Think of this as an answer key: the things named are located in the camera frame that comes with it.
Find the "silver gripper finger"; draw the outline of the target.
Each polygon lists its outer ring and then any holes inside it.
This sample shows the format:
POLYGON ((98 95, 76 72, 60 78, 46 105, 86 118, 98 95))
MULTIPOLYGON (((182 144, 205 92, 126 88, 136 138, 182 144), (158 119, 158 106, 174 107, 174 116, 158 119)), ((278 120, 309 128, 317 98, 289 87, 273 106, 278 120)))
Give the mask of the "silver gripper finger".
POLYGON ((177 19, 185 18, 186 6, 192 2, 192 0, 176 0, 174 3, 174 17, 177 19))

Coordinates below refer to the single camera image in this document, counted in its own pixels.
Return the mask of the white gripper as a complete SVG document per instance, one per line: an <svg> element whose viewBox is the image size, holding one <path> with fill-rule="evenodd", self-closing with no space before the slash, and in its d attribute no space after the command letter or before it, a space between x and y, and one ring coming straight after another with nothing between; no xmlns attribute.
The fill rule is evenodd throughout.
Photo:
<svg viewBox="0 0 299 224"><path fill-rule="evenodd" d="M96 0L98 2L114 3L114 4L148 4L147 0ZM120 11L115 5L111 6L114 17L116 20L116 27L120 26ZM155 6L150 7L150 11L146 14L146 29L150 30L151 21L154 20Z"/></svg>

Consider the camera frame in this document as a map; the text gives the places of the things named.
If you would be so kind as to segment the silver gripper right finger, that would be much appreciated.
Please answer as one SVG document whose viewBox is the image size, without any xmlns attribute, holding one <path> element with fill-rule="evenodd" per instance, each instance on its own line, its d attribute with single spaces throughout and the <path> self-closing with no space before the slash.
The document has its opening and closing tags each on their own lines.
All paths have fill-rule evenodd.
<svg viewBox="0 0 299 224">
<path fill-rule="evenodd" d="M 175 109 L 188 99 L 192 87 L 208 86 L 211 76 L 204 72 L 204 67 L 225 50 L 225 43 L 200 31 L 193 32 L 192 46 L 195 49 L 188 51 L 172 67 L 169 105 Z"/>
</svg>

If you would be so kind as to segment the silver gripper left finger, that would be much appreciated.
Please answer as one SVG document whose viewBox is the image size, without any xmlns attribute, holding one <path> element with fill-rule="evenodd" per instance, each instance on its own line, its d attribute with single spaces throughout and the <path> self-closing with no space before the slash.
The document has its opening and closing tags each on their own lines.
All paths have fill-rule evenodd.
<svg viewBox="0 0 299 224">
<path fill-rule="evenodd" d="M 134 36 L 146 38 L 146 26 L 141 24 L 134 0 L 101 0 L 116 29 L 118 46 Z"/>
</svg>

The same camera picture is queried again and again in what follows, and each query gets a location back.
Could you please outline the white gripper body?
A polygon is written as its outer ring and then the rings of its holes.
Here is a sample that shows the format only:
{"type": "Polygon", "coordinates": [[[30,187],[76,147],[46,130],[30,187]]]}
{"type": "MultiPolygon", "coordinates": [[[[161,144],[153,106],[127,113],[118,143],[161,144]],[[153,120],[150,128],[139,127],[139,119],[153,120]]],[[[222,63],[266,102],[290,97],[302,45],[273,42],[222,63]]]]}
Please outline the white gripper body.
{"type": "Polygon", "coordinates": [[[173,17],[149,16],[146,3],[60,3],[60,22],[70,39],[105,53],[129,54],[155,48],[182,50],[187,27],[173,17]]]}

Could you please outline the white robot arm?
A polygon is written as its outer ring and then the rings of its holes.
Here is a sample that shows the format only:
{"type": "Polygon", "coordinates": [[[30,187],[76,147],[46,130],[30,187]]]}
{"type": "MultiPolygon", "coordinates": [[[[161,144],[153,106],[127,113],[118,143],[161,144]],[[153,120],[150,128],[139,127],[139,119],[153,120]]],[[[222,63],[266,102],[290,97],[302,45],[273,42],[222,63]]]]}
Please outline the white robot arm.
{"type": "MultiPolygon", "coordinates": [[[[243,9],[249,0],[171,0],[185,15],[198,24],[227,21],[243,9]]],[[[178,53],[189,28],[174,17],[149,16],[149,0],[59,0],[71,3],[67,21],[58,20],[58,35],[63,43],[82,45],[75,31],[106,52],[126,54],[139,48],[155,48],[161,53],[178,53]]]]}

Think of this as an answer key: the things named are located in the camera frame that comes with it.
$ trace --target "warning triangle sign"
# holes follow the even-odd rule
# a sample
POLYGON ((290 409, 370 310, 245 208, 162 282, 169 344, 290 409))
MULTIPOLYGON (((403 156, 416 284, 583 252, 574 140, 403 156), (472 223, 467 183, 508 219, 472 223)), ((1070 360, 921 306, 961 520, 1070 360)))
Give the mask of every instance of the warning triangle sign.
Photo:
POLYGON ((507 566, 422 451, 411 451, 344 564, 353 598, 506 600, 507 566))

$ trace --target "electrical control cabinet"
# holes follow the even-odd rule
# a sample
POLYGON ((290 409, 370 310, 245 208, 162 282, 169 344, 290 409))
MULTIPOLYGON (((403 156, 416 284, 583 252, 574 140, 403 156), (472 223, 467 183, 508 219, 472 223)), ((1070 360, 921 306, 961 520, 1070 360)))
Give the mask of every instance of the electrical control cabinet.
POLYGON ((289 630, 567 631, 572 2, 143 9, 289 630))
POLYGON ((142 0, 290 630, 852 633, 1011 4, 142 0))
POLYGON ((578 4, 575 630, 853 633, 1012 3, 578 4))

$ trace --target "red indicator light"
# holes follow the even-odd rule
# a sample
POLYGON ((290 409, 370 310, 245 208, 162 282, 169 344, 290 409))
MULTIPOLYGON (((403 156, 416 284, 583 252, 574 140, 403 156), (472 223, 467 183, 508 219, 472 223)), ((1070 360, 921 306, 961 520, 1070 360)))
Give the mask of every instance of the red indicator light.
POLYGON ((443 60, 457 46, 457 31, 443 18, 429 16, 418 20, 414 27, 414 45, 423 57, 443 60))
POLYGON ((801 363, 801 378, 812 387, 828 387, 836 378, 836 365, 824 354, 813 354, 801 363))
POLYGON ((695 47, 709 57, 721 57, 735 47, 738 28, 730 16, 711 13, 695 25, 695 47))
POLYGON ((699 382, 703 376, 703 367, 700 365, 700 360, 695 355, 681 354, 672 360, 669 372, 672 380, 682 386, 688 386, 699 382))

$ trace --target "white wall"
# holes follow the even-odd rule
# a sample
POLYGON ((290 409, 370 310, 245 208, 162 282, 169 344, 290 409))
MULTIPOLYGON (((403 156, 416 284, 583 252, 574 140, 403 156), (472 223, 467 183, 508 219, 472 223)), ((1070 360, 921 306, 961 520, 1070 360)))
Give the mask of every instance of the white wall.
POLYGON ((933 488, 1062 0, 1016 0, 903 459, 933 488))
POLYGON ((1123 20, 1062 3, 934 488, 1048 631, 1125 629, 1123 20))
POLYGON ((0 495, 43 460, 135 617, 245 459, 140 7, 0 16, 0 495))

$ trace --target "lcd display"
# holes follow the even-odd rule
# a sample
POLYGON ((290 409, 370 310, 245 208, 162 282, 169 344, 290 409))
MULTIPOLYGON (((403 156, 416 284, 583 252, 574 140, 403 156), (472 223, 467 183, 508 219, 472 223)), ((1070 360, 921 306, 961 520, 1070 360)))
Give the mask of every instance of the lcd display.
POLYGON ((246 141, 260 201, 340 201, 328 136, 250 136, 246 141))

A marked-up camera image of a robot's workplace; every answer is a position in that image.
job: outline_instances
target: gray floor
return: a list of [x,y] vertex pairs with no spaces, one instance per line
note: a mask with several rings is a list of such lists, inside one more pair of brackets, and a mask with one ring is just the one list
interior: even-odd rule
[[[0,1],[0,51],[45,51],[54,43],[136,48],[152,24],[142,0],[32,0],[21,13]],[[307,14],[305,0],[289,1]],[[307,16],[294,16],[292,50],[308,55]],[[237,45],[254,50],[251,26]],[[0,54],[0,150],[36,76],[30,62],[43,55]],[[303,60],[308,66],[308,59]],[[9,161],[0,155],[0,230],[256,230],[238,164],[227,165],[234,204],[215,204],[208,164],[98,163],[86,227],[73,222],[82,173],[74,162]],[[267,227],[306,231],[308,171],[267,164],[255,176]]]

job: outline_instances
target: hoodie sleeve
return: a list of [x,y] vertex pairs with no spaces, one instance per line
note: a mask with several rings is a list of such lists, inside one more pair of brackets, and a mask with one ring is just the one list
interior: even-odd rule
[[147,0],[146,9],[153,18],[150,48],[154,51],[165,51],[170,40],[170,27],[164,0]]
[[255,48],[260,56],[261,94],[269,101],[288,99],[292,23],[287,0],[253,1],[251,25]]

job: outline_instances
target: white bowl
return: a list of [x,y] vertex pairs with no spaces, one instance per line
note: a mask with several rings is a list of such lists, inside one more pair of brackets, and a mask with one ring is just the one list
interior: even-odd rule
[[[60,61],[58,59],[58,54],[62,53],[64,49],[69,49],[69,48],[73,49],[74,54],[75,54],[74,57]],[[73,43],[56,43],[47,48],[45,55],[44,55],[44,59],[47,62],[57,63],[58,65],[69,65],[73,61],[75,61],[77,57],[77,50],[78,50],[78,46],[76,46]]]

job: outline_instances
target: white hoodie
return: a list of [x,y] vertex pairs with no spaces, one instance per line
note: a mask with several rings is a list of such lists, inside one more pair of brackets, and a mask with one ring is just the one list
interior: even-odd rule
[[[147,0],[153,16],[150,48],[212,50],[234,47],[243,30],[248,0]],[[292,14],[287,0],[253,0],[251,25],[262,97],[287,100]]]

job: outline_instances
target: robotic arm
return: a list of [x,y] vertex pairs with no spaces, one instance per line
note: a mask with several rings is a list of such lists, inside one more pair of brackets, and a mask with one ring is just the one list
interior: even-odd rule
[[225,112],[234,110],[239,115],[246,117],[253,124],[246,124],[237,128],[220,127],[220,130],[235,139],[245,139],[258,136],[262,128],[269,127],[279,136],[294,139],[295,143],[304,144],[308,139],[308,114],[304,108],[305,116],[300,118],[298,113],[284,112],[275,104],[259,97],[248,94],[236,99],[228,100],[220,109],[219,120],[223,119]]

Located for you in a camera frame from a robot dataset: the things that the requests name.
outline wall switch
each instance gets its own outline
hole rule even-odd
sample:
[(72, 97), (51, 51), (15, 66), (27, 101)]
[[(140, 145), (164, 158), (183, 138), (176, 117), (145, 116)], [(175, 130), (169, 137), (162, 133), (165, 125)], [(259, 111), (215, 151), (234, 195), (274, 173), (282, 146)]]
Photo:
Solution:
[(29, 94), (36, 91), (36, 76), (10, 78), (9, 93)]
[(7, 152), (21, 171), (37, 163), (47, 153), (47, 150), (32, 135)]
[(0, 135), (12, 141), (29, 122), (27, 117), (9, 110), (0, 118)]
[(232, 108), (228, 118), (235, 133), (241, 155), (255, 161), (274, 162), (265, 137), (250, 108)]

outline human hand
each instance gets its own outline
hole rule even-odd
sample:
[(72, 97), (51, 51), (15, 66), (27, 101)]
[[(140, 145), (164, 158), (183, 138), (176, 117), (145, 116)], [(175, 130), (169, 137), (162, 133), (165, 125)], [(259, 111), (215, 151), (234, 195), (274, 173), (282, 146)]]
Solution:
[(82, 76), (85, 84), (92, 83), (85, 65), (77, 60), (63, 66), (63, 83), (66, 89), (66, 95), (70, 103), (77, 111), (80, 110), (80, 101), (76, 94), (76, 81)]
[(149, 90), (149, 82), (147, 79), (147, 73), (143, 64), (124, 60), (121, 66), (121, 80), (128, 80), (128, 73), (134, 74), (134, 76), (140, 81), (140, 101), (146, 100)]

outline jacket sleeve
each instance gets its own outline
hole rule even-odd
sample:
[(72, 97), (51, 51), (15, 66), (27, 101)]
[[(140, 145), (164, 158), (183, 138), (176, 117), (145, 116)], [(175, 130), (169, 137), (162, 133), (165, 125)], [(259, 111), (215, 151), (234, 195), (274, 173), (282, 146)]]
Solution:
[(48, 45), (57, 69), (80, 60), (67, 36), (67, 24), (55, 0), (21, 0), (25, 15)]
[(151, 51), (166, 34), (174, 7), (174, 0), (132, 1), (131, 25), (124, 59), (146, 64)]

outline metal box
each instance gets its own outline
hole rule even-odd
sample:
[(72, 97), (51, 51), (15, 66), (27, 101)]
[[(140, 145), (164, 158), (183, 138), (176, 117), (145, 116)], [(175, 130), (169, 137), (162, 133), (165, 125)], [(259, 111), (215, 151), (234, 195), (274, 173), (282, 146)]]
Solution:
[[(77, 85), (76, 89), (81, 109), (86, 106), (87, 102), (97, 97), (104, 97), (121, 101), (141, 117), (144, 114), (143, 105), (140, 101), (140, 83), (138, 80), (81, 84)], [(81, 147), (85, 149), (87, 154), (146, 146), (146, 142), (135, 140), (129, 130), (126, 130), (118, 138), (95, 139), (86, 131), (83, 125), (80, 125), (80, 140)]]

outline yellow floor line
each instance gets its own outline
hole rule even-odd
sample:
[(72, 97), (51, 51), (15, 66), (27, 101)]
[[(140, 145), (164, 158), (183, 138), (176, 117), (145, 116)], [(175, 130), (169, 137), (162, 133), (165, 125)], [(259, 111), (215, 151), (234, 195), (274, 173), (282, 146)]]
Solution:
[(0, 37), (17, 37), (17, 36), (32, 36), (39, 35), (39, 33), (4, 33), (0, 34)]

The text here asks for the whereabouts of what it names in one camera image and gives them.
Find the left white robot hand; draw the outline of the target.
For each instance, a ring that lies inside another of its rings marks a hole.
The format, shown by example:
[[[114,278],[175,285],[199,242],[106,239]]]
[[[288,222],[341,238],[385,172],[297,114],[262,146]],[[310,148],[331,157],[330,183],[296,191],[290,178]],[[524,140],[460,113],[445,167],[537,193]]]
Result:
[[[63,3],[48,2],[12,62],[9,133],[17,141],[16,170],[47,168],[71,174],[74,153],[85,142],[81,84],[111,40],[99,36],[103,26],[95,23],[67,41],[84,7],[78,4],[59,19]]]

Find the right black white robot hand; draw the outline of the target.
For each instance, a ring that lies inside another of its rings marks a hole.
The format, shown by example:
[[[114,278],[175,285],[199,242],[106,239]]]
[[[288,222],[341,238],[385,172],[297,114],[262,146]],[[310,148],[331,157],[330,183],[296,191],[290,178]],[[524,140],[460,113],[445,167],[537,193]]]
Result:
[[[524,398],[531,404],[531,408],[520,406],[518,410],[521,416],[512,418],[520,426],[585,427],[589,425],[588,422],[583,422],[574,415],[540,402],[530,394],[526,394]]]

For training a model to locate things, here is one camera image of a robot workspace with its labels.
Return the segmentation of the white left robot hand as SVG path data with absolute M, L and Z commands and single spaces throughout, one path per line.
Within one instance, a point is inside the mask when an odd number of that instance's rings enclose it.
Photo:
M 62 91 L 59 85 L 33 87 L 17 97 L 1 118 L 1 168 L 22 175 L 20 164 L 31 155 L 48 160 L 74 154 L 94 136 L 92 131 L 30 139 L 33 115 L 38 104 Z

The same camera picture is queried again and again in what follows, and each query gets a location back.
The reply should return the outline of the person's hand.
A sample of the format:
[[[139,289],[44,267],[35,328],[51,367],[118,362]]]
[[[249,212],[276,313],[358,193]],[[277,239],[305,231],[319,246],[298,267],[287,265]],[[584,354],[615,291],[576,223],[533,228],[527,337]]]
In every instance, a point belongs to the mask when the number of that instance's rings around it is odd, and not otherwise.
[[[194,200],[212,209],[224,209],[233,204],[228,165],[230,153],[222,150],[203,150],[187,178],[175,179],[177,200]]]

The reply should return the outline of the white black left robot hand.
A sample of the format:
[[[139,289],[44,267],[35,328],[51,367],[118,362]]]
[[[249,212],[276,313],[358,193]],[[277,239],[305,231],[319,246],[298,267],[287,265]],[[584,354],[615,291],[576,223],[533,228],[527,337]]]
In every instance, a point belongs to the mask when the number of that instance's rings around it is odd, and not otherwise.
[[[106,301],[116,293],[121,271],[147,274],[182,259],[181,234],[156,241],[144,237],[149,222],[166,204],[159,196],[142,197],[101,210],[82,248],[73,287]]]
#####
- Exercise -
The answer must consist of every line from the data that holds the string "should".

- The answer -
The reply should return the outline of the person's hand.
The reply should return the outline of the white black left robot hand.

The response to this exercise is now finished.